> Directions
Pull every line containing "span" from the data.

> Dataset excerpt

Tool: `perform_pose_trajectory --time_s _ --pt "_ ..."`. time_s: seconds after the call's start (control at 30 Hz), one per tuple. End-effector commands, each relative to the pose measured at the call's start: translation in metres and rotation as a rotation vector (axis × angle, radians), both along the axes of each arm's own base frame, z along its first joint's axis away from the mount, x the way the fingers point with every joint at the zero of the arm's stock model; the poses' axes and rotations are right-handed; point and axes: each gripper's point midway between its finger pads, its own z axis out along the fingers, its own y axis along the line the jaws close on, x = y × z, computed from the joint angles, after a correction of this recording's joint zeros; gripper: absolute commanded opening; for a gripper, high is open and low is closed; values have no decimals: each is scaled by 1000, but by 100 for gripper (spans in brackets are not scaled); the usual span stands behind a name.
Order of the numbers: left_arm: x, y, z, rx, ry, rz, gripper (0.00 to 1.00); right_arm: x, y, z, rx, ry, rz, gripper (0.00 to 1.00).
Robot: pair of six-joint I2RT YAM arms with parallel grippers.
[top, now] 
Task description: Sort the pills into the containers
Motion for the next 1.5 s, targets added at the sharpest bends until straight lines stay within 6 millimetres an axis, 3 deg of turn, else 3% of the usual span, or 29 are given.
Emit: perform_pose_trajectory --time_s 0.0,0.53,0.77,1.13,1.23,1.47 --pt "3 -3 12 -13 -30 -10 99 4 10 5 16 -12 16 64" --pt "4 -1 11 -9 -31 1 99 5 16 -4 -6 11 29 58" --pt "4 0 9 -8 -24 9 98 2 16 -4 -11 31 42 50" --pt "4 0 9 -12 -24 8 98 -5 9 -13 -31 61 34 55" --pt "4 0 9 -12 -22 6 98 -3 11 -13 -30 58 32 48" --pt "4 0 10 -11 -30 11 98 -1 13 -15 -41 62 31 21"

> Exercise output
Tool: `perform_pose_trajectory --time_s _ --pt "_ ..."`. time_s: seconds after the call's start (control at 30 Hz), one per tuple. End-effector commands, each relative to the pose measured at the call's start: translation in metres and rotation as a rotation vector (axis × angle, radians), both along the axes of each arm's own base frame, z along its first joint's axis away from the mount, x the way the fingers point with every joint at the zero of the arm's stock model; the poses' axes and rotations are right-handed; point and axes: each gripper's point midway between its finger pads, its own z axis out along the fingers, its own y axis along the line the jaws close on, x = y × z, computed from the joint angles, after a correction of this recording's joint zeros; gripper: absolute commanded opening; for a gripper, high is open and low is closed; values have no decimals: each is scaled by 1000, but by 100 for gripper (spans in brackets are not scaled); the usual span stands behind a name.
Motion for the next 1.5 s, targets added at the sharpest bends until straight lines stay within 6 millimetres an axis, 3 deg of turn, else 3% of the usual span, or 29 are given.

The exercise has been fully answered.